Last Tuesday, Germany’s office for migration and refugees issued new guidelines for handling asylum applications from Syrians, stating that officials would “effectively no longer enforce” the Dublin Regulation, which establishes the criteria for such cases. Consequently, those fleeing Syria now have a strong chance of remaining in Germany, regardless of how they reached the country. The change comes as German officials scramble to expand the infrastructure to speed up the handling of asylum applications, and amid criticism that they had ignored warnings and failed to prepare.
The “truck of shame,” as the vehicle abandoned in Austria was labeled in a headline in the French daily Libération, was first spotted on the Hungarian side of the border around 9 a.m. on Wednesday, Austrian officials said at a news conference on Monday, when they released new details about the case.
A Hungarian truck driver told the police that he saw someone near the truck about half an hour later, said Konrad Kogler, director of public safety and security at the Austrian Interior Ministry. The vehicle was parked on the side of a highway linking Vienna to Budapest, Mr.

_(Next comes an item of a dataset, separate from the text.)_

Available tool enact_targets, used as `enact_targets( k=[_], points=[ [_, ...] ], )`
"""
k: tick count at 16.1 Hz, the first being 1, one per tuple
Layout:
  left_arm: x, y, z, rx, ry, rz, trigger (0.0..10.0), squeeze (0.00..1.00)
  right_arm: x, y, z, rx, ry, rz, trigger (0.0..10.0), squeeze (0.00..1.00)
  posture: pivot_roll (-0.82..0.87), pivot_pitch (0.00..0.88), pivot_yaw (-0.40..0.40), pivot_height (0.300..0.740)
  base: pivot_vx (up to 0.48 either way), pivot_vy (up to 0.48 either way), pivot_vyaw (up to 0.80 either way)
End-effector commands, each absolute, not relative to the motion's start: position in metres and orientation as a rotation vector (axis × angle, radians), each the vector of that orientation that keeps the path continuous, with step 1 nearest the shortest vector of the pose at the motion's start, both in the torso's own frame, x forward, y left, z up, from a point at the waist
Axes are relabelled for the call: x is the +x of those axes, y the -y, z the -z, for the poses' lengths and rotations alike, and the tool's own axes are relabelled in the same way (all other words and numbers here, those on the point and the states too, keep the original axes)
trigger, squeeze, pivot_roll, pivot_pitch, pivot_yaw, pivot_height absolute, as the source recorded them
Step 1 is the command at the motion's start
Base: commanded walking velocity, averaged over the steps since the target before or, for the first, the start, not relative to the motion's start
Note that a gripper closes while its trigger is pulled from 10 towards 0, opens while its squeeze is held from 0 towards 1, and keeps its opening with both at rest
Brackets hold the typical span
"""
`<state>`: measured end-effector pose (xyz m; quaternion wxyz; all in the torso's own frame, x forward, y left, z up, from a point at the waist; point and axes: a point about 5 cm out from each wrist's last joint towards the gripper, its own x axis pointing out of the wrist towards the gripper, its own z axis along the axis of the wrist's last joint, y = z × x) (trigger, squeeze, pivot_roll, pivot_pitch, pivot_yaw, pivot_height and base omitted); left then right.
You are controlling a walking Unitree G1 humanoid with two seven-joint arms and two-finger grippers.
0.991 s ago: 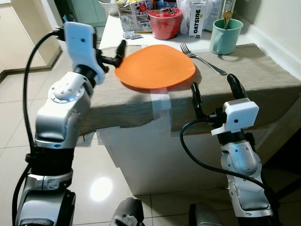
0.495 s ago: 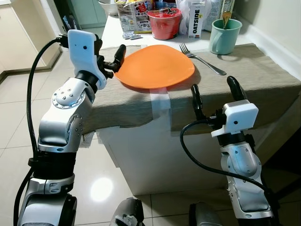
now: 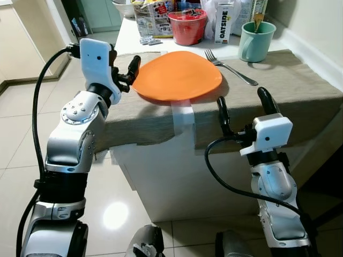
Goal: Setting the table
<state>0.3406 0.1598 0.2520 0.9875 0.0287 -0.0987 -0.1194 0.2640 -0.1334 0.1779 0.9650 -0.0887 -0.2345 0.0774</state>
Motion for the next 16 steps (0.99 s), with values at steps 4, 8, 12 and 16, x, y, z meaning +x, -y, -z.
enact_targets(
  k=[4, 8, 12, 16],
  points=[
    [0.3382, -0.1633, -0.2499, 0.061, 0.195, 0.225, 10.0, 0.0, 0.2652, 0.1315, -0.1774, -0.183, 0.462, -0.164, 10.0, 0.0, -0.12, 0.0, 0.109, 0.728, 0.0, 0.0, 0.0],
    [0.338, -0.1626, -0.2462, 0.018, 0.159, 0.24, 10.0, 0.0, 0.2648, 0.1311, -0.1764, -0.182, 0.46, -0.167, 10.0, 0.0, -0.11, 0.0, 0.108, 0.74, 0.0, 0.0, 0.0],
    [0.3375, -0.1623, -0.2458, 0.052, 0.16, 0.242, 10.0, 0.0, 0.2653, 0.1305, -0.1769, -0.179, 0.462, -0.169, 10.0, 0.0, -0.11, 0.0, 0.105, 0.74, 0.0, 0.0, 0.0],
    [0.3371, -0.1661, -0.2469, 0.039, 0.175, 0.209, 10.0, 1.0, 0.2663, 0.1325, -0.1766, -0.175, 0.461, -0.151, 10.0, 0.0, -0.11, 0.0, 0.106, 0.74, 0.0, 0.0, 0.0]
  ],
)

Kogler said.
That was not unusual in the area, where 3,000 trucks a day cross from Hungary into Austria and head west, he said. “Now, of course, we see it with different eyes,” he added.

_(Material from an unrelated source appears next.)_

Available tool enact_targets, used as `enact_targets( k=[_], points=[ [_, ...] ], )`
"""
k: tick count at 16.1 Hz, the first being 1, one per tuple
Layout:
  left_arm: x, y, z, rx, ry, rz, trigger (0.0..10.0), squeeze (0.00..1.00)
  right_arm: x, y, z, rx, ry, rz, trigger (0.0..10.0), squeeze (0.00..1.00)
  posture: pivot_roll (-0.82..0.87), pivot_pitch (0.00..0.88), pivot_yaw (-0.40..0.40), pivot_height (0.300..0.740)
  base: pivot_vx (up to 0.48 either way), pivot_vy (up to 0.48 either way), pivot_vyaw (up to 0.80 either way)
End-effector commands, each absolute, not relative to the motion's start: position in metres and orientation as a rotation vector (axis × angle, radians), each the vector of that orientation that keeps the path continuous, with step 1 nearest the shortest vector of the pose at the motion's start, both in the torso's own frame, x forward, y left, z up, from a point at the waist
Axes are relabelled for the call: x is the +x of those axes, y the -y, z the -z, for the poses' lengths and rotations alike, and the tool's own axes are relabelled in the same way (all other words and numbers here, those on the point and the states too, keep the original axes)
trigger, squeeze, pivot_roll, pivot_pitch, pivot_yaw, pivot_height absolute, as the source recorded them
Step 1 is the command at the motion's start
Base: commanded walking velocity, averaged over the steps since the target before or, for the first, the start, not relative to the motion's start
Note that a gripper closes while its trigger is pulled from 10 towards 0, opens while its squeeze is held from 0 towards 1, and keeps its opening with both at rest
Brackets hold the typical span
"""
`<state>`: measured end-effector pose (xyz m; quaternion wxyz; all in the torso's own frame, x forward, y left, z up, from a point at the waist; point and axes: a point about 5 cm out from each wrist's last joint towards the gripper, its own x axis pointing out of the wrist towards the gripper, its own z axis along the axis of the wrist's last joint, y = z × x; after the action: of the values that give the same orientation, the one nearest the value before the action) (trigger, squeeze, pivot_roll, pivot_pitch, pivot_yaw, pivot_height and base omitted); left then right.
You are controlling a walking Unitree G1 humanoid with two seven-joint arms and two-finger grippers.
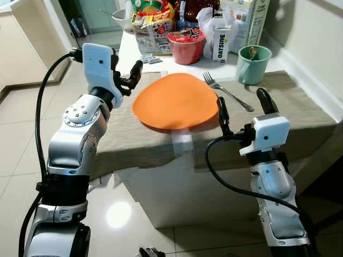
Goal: Setting the table
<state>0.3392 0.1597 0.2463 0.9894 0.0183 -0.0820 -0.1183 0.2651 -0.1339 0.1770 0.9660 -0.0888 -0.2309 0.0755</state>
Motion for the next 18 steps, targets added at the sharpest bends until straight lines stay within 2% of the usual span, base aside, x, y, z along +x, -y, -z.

The Austrian police, who have sent reinforcements to Nickelsdorf, near the border with Hungary, detained five people suspected of being smugglers and discovered about 200 migrants, Mr. Kogler said.
By Monday morning, traffic across the border, which is normally open under the European Union arrangements allowing passport-free travel, was backed up for miles.
To reinforce the point about the need for such measures to save lives, the Austrian authorities emphasized at least two more cases this month in which disaster had been narrowly avoided.
One episode, which became public over the weekend, involved a truck with 26 migrants, including three badly dehydrated children, found after the police chased a suspicious truck in northern Austria. The children were treated at a hospital and then fled again with their parents, officials said.
Mr. Kogler also cited a case of 86 people found in a truck west of Vienna in early August. The group included 16 children and one pregnant woman, he said, and had been crammed into a truck for 12 hours. “It was only luck that none of these people died,” he said.
He also cited estimates that more than 34,000 people had been smuggled into Austria so far this year, compared with an estimated 9,800 in all of 2014.
The Austrian police have apprehended 628 people suspected of being smugglers this year, compared with 277 in all of last year, he said.
Acknowledging that the new controls would clog movement along a busy artery, Mr. Kogler invited reporters to weigh the cost of human lives against “a few extra minutes in traffic.”